Exercise instructions
Beginning with the line that holds "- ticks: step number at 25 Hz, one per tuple" in the data below, give again every line through the one that holds "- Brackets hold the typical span", exactly as written.

Dataset content
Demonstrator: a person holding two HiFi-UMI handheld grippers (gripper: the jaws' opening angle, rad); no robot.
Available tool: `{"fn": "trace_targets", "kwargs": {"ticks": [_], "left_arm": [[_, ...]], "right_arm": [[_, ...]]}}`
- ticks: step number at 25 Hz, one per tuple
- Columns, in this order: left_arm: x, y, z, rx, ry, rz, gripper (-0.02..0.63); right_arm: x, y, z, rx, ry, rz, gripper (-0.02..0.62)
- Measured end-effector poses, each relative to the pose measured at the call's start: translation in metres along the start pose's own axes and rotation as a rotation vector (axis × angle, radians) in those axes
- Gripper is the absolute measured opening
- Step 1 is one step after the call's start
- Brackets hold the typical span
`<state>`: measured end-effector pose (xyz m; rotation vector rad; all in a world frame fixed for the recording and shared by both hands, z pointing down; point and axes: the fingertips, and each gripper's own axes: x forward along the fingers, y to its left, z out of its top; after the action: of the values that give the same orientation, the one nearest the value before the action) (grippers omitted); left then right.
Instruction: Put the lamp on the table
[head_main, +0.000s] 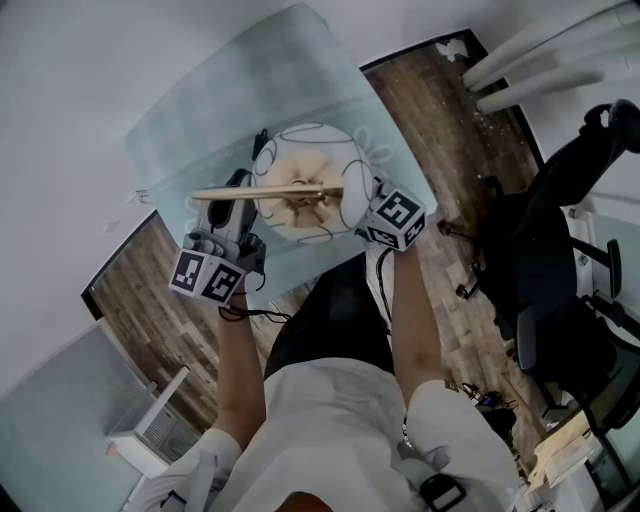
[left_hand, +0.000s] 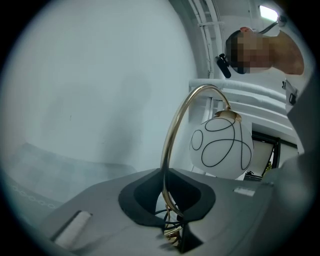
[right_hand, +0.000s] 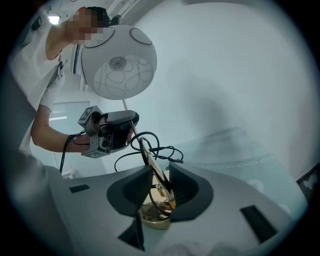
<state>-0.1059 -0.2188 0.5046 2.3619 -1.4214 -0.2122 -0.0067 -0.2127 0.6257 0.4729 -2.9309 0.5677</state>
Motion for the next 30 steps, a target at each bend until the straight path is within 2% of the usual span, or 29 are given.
{"fn": "trace_targets", "kwargs": {"ticks": [3, 10, 16, 25, 27, 29, 30], "left_arm": [[-0.001, -0.003, -0.002, 0.021, 0.008, 0.011, 0.045], [-0.008, -0.009, -0.014, 0.005, 0.041, -0.009, 0.15], [-0.022, -0.015, -0.031, -0.007, 0.078, -0.009, 0.152], [-0.03, -0.03, -0.049, -0.026, 0.124, -0.03, 0.144], [-0.03, -0.035, -0.052, -0.025, 0.134, -0.04, 0.123], [-0.033, -0.038, -0.053, -0.025, 0.141, -0.045, 0.121], [-0.035, -0.039, -0.053, -0.025, 0.143, -0.047, 0.105]], "right_arm": [[-0.001, 0.0, -0.001, -0.012, 0.004, -0.032, 0.091], [-0.003, -0.004, -0.003, -0.002, 0.018, -0.088, 0.114], [-0.015, -0.006, -0.006, 0.021, 0.013, -0.146, 0.149], [-0.04, 0.001, -0.015, 0.061, 0.011, -0.181, 0.147], [-0.043, 0.006, -0.016, 0.072, 0.007, -0.177, 0.146], [-0.046, 0.013, -0.016, 0.088, -0.001, -0.166, 0.101], [-0.047, 0.018, -0.015, 0.094, -0.004, -0.159, 0.098]]}}
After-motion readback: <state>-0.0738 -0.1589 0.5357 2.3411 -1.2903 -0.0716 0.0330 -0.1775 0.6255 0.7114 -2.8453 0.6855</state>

Written reply
- ticks: step number at 25 Hz, one per tuple
- Columns, in this order: left_arm: x, y, z, rx, ry, rz, gripper (-0.02..0.63); right_arm: x, y, z, rx, ry, rz, gripper (-0.02..0.62)
- Measured end-effector poses, each relative to the pose measured at the call's start: translation in metres along the start pose's own axes and rotation as a rotation vector (axis × angle, radians) in those axes
- Gripper is the absolute measured opening
- Step 1 is one step after the call's start
- Brackets hold the typical span

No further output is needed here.